Le journal du Médecin dit non à la rédaction par l'IA
Depuis trois ans, on ne compte plus les infos qui rapportent comment l’IA « chambouleverse » nos modes de travail et manières de soigner. Le journal du Médecin n’est pas innocent à ce vacarme. Mais tant sa rédaction que ses collaborateurs tentent de l’aborder de manière critique et constructive.
Comme sujet d’actualité d’abord. Le lecteur assidu aura noté l’apparition de la chronique 'IA en médecine' du Dr Carl Vanwelde. En guise de teasing, d’ailleurs : dans le prochain numéro, OpenEvidence passera sur le billard. Une IA conçue par et pour les médecins.
Mais l’IA est également un outil pour l’équipe du journal. Malgré une moyenne d’âge de 47 ans (mes collègues me tirent vers le haut), nos journalistes n’adoptent pas une posture technophobe face à l'IA. On essaie, on chipote, on observe. Et on constate que parfois ça marche, souvent ça ne marche pas. Dernier exemple en date : arrive, sur la table de la rédaction, la question de faire résumer un papier scientifique par IA. Exceptionnellement, pour « dépanner » une newsletter. Le texte aurait été doublement relu et corrigé, par un médecin puis par un journaliste. Personne n’était tout à fait fan de l’idée, on l’avoue...

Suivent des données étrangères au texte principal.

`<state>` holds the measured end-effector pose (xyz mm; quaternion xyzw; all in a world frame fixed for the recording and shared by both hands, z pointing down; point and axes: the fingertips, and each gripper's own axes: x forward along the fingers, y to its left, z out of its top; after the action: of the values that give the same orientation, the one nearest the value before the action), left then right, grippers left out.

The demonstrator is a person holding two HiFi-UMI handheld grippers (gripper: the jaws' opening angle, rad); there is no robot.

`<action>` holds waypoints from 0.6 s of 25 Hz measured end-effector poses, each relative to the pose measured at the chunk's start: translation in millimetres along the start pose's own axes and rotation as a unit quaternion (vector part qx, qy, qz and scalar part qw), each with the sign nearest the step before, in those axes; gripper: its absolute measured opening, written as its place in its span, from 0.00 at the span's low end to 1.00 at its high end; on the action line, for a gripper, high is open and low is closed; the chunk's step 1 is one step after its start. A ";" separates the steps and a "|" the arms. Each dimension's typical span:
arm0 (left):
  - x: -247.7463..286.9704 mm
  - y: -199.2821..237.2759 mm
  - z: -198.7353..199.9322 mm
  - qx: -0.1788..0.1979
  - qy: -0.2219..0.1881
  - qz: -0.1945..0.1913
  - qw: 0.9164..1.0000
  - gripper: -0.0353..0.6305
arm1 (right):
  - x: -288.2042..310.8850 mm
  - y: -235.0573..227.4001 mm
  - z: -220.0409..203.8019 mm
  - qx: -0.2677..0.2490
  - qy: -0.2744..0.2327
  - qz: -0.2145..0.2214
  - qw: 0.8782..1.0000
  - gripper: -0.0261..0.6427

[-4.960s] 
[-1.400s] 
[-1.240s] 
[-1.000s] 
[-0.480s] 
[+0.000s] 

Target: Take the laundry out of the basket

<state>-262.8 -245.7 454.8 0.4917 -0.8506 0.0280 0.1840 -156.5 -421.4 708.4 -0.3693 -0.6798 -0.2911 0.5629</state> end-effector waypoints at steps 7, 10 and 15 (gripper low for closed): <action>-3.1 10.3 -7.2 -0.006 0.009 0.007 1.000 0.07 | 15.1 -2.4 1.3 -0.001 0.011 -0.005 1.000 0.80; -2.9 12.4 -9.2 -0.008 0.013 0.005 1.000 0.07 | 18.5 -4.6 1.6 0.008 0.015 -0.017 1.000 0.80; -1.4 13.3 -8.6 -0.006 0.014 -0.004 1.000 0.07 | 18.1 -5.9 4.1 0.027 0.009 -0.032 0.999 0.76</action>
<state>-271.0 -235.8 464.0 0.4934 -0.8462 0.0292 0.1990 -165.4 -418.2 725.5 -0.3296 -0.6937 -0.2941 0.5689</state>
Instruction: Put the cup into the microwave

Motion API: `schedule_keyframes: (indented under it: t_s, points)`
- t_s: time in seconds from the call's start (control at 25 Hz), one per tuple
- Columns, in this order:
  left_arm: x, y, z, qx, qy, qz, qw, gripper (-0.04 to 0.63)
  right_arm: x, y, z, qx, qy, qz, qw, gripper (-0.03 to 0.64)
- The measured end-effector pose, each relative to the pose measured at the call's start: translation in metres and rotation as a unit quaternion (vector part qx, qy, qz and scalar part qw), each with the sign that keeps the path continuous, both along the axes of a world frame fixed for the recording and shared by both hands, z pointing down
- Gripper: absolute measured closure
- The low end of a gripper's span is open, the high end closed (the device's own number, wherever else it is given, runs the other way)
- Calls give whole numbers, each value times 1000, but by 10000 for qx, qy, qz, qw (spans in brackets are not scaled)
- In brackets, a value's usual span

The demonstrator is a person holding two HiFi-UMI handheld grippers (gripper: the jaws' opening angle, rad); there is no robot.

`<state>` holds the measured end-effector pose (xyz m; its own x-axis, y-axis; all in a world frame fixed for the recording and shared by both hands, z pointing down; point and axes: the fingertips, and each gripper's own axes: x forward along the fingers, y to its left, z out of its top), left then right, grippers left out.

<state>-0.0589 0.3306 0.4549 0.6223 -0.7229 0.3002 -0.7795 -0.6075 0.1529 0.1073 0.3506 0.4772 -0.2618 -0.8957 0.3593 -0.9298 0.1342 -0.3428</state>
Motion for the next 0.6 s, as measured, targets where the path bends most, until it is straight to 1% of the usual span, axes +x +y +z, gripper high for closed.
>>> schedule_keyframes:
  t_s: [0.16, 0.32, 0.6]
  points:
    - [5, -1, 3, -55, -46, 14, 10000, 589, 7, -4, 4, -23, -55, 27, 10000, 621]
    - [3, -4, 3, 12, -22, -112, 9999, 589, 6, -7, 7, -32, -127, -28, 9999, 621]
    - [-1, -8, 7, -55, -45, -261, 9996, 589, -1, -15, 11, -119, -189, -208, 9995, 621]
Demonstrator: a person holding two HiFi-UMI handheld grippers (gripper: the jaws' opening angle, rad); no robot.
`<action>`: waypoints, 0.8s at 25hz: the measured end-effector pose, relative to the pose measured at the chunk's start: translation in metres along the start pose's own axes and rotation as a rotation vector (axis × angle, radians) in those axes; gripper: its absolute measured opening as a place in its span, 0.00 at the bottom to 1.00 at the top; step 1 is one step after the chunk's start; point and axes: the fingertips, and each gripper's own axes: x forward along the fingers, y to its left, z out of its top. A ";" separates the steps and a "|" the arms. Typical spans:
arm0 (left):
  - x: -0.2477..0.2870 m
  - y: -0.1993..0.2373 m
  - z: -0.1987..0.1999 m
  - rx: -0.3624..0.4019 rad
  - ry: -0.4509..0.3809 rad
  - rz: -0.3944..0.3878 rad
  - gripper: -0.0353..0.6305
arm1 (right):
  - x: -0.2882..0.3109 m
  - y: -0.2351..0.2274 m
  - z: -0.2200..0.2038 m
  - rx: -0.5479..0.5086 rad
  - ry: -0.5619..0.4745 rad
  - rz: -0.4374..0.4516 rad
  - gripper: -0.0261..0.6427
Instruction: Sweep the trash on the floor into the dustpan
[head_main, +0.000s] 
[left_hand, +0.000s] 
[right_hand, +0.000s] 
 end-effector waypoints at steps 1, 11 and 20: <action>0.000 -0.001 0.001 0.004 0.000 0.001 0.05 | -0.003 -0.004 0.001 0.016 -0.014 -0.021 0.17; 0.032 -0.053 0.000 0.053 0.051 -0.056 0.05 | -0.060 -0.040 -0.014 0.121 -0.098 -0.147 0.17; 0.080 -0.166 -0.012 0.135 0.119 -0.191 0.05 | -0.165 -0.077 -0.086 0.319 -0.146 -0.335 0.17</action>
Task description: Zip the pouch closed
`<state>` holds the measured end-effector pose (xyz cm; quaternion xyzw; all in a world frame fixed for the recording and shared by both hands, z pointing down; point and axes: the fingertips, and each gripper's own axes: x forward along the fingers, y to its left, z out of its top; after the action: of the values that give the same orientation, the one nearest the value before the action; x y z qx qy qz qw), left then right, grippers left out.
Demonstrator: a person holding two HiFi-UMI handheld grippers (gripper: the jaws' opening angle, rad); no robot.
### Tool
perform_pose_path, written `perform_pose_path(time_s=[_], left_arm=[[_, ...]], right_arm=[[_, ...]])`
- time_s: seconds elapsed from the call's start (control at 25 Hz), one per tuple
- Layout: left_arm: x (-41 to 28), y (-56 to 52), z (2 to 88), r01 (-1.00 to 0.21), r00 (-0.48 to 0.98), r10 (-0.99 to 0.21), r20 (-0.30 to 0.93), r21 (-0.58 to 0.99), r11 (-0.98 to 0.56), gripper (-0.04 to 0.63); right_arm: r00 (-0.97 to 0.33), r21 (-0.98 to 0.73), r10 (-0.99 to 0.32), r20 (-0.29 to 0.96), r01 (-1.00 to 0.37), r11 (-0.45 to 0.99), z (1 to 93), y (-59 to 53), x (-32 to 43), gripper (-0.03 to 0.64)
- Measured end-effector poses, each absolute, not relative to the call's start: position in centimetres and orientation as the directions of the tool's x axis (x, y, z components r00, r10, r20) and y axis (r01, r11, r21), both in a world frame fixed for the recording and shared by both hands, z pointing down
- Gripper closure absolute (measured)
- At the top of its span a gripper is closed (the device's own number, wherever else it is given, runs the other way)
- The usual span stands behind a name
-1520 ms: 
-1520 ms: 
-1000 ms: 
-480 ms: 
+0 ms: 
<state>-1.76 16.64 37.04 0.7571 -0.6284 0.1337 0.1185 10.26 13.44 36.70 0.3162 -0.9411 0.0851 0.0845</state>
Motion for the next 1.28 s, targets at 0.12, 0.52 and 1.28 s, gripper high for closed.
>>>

Et, dès le premier test, l’équipe au complet a enterré l’idée. Malgré un très bon papier du Lancet et un prompt millimétré fournis d'entrée de jeu, le diagnostic de la médecin qui a examiné le texte était sans appel : « Franchement, pas mal, mais j’aurais mis moins de temps à écrire moi-même un meilleur compte-rendu qu’à corriger cette version ».
Par transparence pour le lecteur et parce que le journal s’est récemment équipé d’une armada de médecins rédacteurs, on se permet donc de l’affirmer (avec une pointe de fierté) : Le journal du Médecin dit « non » à la génération d’articles médicaux par l'IA.